I didn’t have Hemingway’s talent or doggedness, so I figured that maybe before I started writing I should do a whole lot of planning. I knew I wanted to write a mystery. I wanted to make it in the 30,000 word range (it ended up being 32,000), and I wanted for several reasons to publish it as an ebook. That still left about 125 empty pages.
I knew that any planning was tentative. I knew that as I wrote new ideas would arise. New characters would pop out of nowhere. Elie Wiesel once told the story of taking a character out of a story only to have the character appear in a dream that night and beg to be put back in the novel. Wiesel obliged, and the character returned. My characters were not so bold or lively, but I expected some would by force of personality need to be included.
I wanted to have a protagonist who was struggling to be moral and live at an interesting time in an interesting place. If there were a literary genre titled “Ethical Novels,” then I wanted to try to write a book that would have found a home in that genre. I considered various options and recalled how much I had enjoyed researching my book At the Edge of a Dream about Jewish immigrants on New York’s Lower East Side. So I had a location. I picked the year 1914, just as World War I was beginning and therefore just as the world that existed was ending.

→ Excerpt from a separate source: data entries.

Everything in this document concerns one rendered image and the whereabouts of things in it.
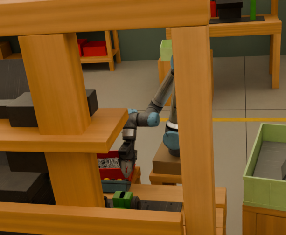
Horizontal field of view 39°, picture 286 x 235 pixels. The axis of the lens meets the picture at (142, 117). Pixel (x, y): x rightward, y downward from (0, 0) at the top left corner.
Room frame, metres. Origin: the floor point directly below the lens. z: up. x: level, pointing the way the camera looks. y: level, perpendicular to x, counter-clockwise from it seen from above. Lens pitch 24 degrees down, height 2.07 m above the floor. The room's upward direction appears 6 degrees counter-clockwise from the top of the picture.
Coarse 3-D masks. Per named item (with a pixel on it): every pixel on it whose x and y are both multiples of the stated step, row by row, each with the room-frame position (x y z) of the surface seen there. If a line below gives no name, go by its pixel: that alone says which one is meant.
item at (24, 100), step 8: (24, 96) 1.30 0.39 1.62; (8, 104) 1.24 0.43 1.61; (16, 104) 1.23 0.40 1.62; (24, 104) 1.22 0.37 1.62; (32, 104) 1.21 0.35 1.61; (8, 112) 1.22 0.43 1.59; (16, 112) 1.21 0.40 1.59; (24, 112) 1.21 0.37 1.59; (32, 112) 1.20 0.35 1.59; (16, 120) 1.22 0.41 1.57; (24, 120) 1.21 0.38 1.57; (32, 120) 1.20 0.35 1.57
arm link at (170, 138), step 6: (174, 84) 1.86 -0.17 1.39; (174, 90) 1.86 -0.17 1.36; (174, 96) 1.86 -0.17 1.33; (174, 102) 1.86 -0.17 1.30; (174, 108) 1.86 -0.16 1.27; (174, 114) 1.86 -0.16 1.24; (168, 120) 1.90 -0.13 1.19; (174, 120) 1.86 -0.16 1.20; (168, 126) 1.86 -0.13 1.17; (174, 126) 1.85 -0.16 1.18; (168, 132) 1.84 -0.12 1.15; (174, 132) 1.83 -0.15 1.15; (168, 138) 1.84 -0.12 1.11; (174, 138) 1.83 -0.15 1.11; (168, 144) 1.85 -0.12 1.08; (174, 144) 1.84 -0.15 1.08
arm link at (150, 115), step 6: (150, 108) 2.01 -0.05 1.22; (138, 114) 1.95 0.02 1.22; (144, 114) 1.94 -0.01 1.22; (150, 114) 1.93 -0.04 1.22; (156, 114) 1.93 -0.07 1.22; (138, 120) 1.93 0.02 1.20; (144, 120) 1.92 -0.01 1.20; (150, 120) 1.91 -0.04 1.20; (156, 120) 1.91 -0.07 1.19; (138, 126) 1.94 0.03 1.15; (144, 126) 1.93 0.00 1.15; (150, 126) 1.92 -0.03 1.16
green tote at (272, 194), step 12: (264, 132) 2.19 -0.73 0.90; (276, 132) 2.16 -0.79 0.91; (252, 156) 1.86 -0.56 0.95; (252, 168) 1.86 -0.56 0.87; (252, 180) 1.64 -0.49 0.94; (264, 180) 1.61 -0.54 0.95; (276, 180) 1.59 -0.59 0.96; (252, 192) 1.64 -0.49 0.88; (264, 192) 1.62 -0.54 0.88; (276, 192) 1.59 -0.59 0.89; (252, 204) 1.64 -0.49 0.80; (264, 204) 1.61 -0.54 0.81; (276, 204) 1.59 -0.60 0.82
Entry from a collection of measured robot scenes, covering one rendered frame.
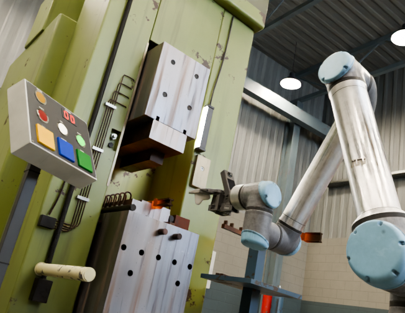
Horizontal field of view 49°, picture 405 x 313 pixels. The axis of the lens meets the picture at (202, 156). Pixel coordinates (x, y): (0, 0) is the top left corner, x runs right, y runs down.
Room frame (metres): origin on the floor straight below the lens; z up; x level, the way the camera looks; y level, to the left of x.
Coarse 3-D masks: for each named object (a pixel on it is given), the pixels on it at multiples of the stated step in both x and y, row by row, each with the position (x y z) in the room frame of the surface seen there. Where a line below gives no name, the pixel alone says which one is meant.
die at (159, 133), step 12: (156, 120) 1.88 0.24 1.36; (132, 132) 2.02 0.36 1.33; (144, 132) 1.92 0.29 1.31; (156, 132) 1.89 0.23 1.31; (168, 132) 1.93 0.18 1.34; (180, 132) 1.97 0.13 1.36; (132, 144) 2.01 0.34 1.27; (144, 144) 1.98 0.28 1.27; (156, 144) 1.94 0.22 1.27; (168, 144) 1.94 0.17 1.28; (180, 144) 1.97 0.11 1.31; (120, 156) 2.24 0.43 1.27; (168, 156) 2.08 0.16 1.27
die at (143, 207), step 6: (102, 204) 2.10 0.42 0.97; (114, 204) 2.00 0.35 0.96; (120, 204) 1.96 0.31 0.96; (126, 204) 1.91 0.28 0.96; (138, 204) 1.89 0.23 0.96; (144, 204) 1.91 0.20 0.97; (150, 204) 1.93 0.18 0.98; (138, 210) 1.90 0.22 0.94; (144, 210) 1.91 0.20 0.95; (150, 210) 1.93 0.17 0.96; (156, 210) 1.95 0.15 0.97; (162, 210) 1.97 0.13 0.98; (168, 210) 1.98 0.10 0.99; (150, 216) 1.94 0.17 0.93; (156, 216) 1.95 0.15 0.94; (162, 216) 1.97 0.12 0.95; (168, 216) 1.99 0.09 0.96
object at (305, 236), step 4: (308, 232) 2.08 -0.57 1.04; (312, 232) 2.06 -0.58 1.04; (316, 232) 2.05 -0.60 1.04; (320, 232) 2.03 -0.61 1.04; (300, 236) 2.11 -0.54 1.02; (304, 236) 2.09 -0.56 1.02; (308, 236) 2.09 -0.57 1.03; (312, 236) 2.07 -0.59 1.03; (316, 236) 2.05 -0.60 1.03; (320, 236) 2.04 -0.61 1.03; (304, 240) 2.09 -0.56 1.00; (308, 240) 2.08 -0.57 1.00; (312, 240) 2.06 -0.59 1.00; (316, 240) 2.04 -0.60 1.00; (320, 240) 2.04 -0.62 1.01
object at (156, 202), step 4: (156, 200) 1.92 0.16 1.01; (160, 200) 1.91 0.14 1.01; (164, 200) 1.89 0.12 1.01; (168, 200) 1.87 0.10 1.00; (172, 200) 1.86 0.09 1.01; (156, 204) 1.93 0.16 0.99; (160, 204) 1.90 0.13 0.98; (164, 204) 1.87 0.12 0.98; (168, 204) 1.86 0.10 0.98; (172, 204) 1.87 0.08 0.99; (160, 208) 1.95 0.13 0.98
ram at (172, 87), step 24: (168, 48) 1.86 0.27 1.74; (144, 72) 1.94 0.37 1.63; (168, 72) 1.88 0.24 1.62; (192, 72) 1.96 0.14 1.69; (144, 96) 1.89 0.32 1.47; (168, 96) 1.90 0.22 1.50; (192, 96) 1.98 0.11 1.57; (144, 120) 1.92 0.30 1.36; (168, 120) 1.92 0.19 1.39; (192, 120) 2.00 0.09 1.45
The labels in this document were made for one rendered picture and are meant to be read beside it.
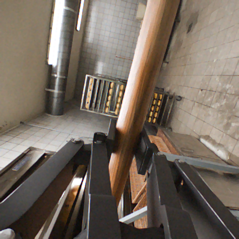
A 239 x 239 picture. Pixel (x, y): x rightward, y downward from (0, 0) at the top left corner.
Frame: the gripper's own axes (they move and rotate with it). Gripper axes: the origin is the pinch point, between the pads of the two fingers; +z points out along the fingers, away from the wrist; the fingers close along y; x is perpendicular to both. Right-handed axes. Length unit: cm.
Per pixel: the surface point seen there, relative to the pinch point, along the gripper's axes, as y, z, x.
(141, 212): 19, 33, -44
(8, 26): -144, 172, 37
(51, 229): -22, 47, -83
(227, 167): 91, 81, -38
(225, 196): 72, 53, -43
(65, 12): -123, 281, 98
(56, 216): -23, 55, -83
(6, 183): -79, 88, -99
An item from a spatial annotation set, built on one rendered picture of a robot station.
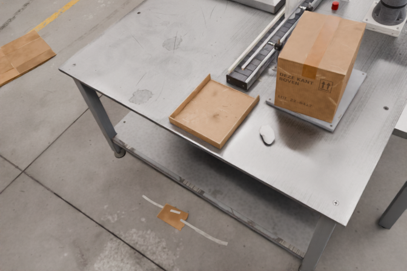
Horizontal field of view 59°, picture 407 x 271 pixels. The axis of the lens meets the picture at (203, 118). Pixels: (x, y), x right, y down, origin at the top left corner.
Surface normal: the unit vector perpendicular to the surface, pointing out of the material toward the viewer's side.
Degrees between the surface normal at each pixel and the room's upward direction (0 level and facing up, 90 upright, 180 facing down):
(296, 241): 0
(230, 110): 0
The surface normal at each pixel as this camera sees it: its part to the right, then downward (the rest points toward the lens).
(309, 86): -0.47, 0.72
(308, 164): -0.10, -0.62
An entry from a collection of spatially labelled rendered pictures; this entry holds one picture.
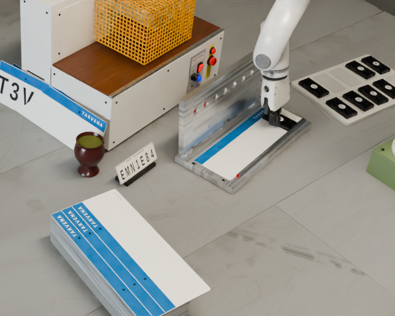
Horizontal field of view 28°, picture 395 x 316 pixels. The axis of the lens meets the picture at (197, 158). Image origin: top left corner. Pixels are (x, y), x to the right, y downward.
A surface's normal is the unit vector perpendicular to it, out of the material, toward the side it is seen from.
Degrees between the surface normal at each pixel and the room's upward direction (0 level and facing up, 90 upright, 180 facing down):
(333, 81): 0
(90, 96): 90
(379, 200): 0
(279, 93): 78
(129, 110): 90
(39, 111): 69
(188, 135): 83
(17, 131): 0
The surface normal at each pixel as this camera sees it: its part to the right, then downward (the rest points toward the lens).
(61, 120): -0.55, 0.11
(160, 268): 0.12, -0.77
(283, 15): -0.06, -0.21
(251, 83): 0.81, 0.35
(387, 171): -0.73, 0.36
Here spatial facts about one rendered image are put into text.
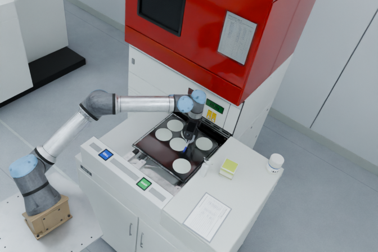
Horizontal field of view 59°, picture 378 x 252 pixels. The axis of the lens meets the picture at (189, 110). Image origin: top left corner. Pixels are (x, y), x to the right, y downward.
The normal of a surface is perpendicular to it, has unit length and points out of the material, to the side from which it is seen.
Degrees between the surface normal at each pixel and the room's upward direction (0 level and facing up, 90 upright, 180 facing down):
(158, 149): 0
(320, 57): 90
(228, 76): 90
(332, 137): 90
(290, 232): 0
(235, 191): 0
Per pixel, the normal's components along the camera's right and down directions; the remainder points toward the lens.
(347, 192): 0.15, -0.72
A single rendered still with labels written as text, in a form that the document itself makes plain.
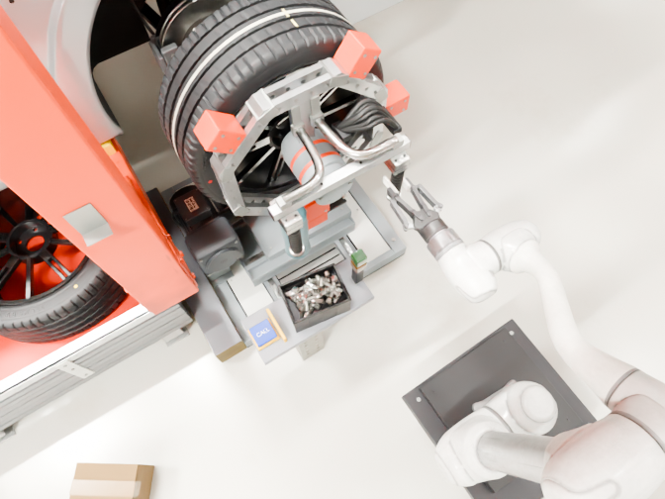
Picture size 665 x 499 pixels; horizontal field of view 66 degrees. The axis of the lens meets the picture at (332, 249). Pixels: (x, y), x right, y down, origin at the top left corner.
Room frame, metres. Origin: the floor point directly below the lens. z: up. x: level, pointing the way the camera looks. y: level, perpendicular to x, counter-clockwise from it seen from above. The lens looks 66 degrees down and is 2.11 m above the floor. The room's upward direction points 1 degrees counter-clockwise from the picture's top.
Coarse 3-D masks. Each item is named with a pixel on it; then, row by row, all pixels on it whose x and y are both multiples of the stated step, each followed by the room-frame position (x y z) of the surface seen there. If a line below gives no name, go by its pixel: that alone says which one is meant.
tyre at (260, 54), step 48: (240, 0) 1.11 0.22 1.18; (288, 0) 1.13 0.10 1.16; (192, 48) 1.01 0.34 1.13; (240, 48) 0.96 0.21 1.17; (288, 48) 0.95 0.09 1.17; (336, 48) 1.01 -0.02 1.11; (192, 96) 0.89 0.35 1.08; (240, 96) 0.87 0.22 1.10; (192, 144) 0.80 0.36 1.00; (240, 192) 0.83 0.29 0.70
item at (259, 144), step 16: (272, 80) 0.92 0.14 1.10; (320, 96) 1.01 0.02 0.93; (336, 96) 1.15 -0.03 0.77; (352, 96) 1.08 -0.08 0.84; (336, 112) 1.11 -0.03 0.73; (272, 128) 0.93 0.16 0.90; (288, 128) 0.99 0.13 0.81; (256, 144) 0.90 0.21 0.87; (272, 144) 0.92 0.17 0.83; (256, 160) 0.89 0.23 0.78; (272, 160) 1.00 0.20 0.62; (240, 176) 0.86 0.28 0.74; (256, 176) 0.92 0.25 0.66; (272, 176) 0.91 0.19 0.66; (288, 176) 0.94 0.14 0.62
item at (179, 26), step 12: (192, 0) 1.32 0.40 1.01; (204, 0) 1.33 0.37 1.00; (216, 0) 1.35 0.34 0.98; (228, 0) 1.37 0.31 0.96; (180, 12) 1.29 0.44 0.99; (192, 12) 1.31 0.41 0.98; (204, 12) 1.33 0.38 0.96; (168, 24) 1.27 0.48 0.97; (180, 24) 1.29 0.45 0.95; (192, 24) 1.30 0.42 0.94; (168, 36) 1.26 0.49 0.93; (180, 36) 1.28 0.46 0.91
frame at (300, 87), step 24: (312, 72) 0.93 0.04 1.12; (336, 72) 0.92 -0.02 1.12; (264, 96) 0.85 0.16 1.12; (288, 96) 0.85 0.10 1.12; (312, 96) 0.88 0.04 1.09; (384, 96) 0.99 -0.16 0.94; (240, 120) 0.82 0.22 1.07; (264, 120) 0.80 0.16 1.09; (240, 144) 0.77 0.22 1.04; (360, 144) 1.01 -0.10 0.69; (216, 168) 0.75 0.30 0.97
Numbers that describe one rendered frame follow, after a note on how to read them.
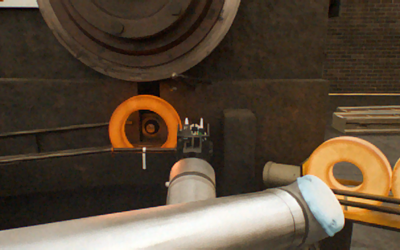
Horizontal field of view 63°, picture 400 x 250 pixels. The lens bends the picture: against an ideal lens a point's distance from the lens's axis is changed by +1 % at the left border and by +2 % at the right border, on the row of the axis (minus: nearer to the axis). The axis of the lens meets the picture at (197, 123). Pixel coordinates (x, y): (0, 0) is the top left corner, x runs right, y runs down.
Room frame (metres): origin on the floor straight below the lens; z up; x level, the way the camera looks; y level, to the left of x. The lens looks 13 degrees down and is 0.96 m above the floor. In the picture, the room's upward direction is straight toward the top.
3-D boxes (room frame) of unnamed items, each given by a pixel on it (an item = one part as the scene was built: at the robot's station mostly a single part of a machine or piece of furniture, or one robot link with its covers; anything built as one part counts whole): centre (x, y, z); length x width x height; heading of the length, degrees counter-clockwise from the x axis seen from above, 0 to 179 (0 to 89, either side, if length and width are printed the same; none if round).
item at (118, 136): (0.80, 0.13, 0.75); 0.18 x 0.03 x 0.18; 88
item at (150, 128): (0.96, 0.13, 0.74); 0.17 x 0.04 x 0.04; 179
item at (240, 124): (0.81, -0.10, 0.68); 0.11 x 0.08 x 0.24; 179
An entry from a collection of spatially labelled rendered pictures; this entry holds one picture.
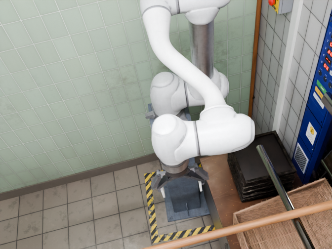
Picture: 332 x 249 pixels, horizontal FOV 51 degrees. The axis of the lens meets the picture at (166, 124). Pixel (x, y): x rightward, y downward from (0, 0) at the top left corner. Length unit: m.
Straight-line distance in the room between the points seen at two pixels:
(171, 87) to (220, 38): 0.66
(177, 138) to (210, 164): 1.27
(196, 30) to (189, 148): 0.58
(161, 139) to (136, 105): 1.51
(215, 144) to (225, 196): 1.14
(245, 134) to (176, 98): 0.79
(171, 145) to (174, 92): 0.79
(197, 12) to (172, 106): 0.60
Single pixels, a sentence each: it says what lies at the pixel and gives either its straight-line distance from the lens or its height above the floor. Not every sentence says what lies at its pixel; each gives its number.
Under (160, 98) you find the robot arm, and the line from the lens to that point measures 1.70.
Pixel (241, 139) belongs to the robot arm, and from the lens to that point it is 0.96.
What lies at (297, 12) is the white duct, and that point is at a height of 1.46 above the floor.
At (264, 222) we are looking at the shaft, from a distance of 1.33.
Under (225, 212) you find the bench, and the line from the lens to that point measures 2.03.
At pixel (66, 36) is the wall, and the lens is 2.02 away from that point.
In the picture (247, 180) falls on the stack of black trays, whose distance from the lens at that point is 1.86.
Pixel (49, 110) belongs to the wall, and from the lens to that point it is 2.39.
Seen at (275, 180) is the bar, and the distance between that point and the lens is 1.45.
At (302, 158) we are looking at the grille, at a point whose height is 0.76.
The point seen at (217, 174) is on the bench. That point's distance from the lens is 2.15.
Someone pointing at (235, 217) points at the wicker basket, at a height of 0.73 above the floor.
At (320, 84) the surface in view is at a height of 1.29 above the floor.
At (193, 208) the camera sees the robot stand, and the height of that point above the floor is 0.02.
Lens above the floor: 2.42
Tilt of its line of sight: 50 degrees down
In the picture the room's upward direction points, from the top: 12 degrees counter-clockwise
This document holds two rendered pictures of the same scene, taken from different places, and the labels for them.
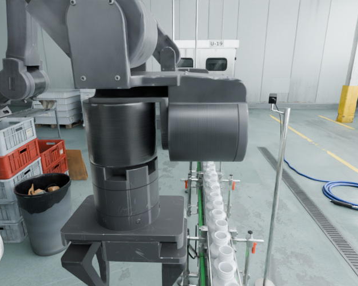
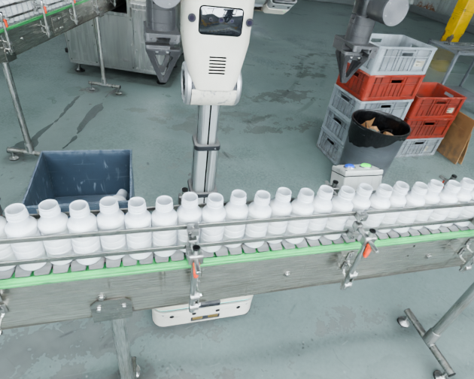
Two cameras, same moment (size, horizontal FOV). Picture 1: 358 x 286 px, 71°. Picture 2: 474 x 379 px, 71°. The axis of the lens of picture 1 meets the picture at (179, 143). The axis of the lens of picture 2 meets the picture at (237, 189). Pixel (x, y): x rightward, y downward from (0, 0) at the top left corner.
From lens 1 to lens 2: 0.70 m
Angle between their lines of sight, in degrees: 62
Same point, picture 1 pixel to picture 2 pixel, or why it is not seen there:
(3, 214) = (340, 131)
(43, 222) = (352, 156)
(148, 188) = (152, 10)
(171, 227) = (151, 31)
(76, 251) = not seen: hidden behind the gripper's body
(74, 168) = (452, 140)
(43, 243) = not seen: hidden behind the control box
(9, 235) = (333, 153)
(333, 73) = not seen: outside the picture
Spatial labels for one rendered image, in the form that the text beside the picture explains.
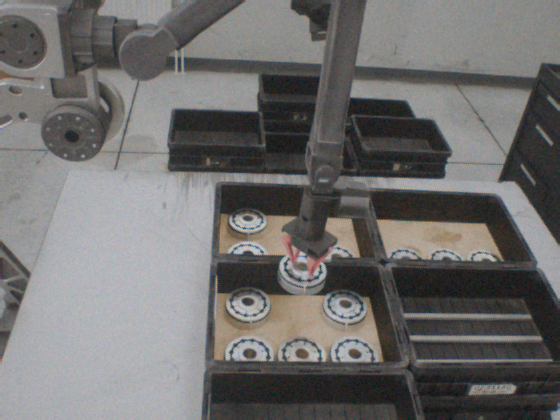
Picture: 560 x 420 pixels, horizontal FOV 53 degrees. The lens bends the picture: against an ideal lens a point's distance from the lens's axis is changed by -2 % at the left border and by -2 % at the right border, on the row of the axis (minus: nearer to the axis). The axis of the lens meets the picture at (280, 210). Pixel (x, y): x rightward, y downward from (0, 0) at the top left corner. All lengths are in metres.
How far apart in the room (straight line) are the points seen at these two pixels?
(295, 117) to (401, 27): 1.86
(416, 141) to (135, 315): 1.71
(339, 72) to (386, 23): 3.39
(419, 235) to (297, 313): 0.47
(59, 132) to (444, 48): 3.62
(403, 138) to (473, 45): 2.01
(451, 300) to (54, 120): 1.02
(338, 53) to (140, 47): 0.33
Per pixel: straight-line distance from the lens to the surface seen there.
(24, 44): 1.03
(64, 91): 1.36
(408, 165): 2.53
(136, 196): 1.89
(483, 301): 1.52
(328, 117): 1.04
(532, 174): 2.88
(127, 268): 1.64
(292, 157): 2.70
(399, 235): 1.62
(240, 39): 4.29
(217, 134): 2.62
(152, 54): 0.97
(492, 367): 1.24
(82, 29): 1.00
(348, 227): 1.61
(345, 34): 1.01
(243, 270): 1.33
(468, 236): 1.70
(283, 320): 1.33
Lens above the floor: 1.83
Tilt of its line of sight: 38 degrees down
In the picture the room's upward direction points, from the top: 6 degrees clockwise
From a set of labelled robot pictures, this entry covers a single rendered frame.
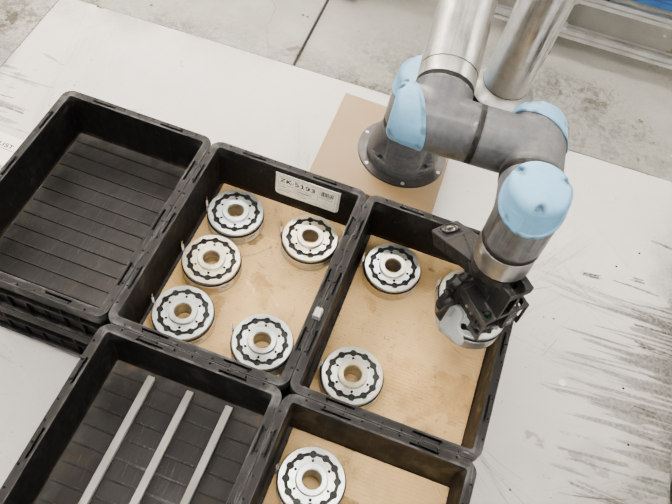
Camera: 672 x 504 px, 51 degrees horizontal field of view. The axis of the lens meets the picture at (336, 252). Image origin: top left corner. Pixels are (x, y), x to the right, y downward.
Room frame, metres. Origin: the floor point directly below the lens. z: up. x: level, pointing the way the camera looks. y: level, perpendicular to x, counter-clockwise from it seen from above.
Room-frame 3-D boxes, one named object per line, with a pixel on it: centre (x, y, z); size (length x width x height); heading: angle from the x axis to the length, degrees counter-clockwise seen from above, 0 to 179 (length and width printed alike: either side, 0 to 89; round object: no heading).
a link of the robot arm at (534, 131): (0.62, -0.20, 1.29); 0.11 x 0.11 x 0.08; 85
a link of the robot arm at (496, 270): (0.52, -0.21, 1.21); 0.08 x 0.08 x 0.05
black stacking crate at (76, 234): (0.67, 0.44, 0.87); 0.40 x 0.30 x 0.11; 169
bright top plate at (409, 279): (0.68, -0.10, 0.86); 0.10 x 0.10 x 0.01
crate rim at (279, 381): (0.62, 0.15, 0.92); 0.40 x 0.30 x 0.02; 169
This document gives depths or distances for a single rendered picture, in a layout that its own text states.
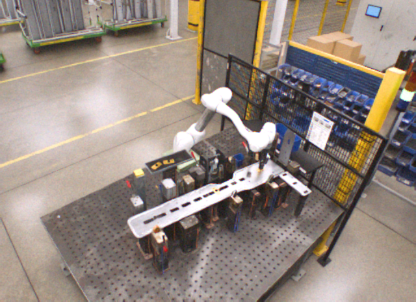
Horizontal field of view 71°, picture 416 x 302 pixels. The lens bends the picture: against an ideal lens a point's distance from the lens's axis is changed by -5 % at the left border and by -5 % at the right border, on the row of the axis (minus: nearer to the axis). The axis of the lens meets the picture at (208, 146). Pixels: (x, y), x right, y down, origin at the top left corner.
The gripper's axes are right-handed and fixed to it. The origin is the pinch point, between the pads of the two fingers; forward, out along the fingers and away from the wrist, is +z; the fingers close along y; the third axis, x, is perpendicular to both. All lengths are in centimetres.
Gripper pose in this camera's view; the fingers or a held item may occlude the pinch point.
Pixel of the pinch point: (261, 165)
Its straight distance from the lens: 260.3
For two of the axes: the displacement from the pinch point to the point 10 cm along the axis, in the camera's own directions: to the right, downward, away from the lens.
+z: -0.6, 8.0, 5.9
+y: 5.6, 5.2, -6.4
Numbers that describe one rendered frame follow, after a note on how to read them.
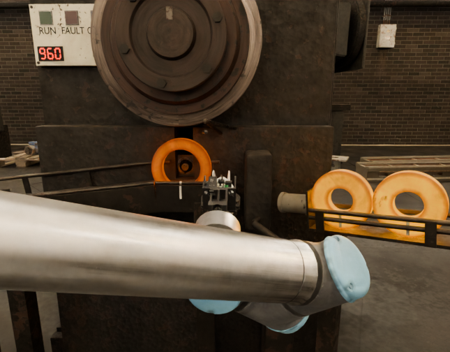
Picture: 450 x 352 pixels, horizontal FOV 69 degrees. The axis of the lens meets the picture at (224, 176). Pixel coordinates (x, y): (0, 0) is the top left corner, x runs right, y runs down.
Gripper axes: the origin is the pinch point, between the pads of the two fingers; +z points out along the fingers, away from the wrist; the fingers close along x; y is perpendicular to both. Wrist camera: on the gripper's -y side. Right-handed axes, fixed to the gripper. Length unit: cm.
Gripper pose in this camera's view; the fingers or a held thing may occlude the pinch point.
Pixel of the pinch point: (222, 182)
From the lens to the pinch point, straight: 83.9
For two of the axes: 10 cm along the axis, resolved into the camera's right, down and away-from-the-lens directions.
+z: 0.4, -5.1, 8.6
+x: -10.0, -0.1, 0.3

Having a setting, I sat down to consider the other elements of fiction, plot (including point of view), characters, theme, and language. All the guidebooks say to start with characters, but after I had the setting, I looked at the themes I wanted to develop. That led me to characters. I was partially constrained in choosing characters because in a mystery there are specific sorts of characters to develop.
As with a thriller, the mystery story really begins with the villain’s plans. A killer had to choose a victim. Then I had to find a hero to confront the villain. There needed to be suspects, red herrings, and carefully planted clues.
My book is titled The Gallery of Missing Husbands. As I write on my website, the title refers to a weekly section of the newspaper Jewish Daily Forward. The Gallery consisted of mostly grainy pictures of men who had abandoned their families. The novel opens as the protagonist, Daniel Levin, witnesses the death of the area’s greatest psychic. Asked by the victim’s attractive sister-in-law to investigate, Levin uncovers a web of romantic deceits, blackmail, and murder. His investigation leads him to a midnight break-in at the city morgue at Bellevue Hospital, an anarchist determined to avoid being forced back to Russia, a corrupt police officer filled with hate, and a friendship with a crime reporter. Eventually, Daniel understands the complexity of missing husbands and fragile families.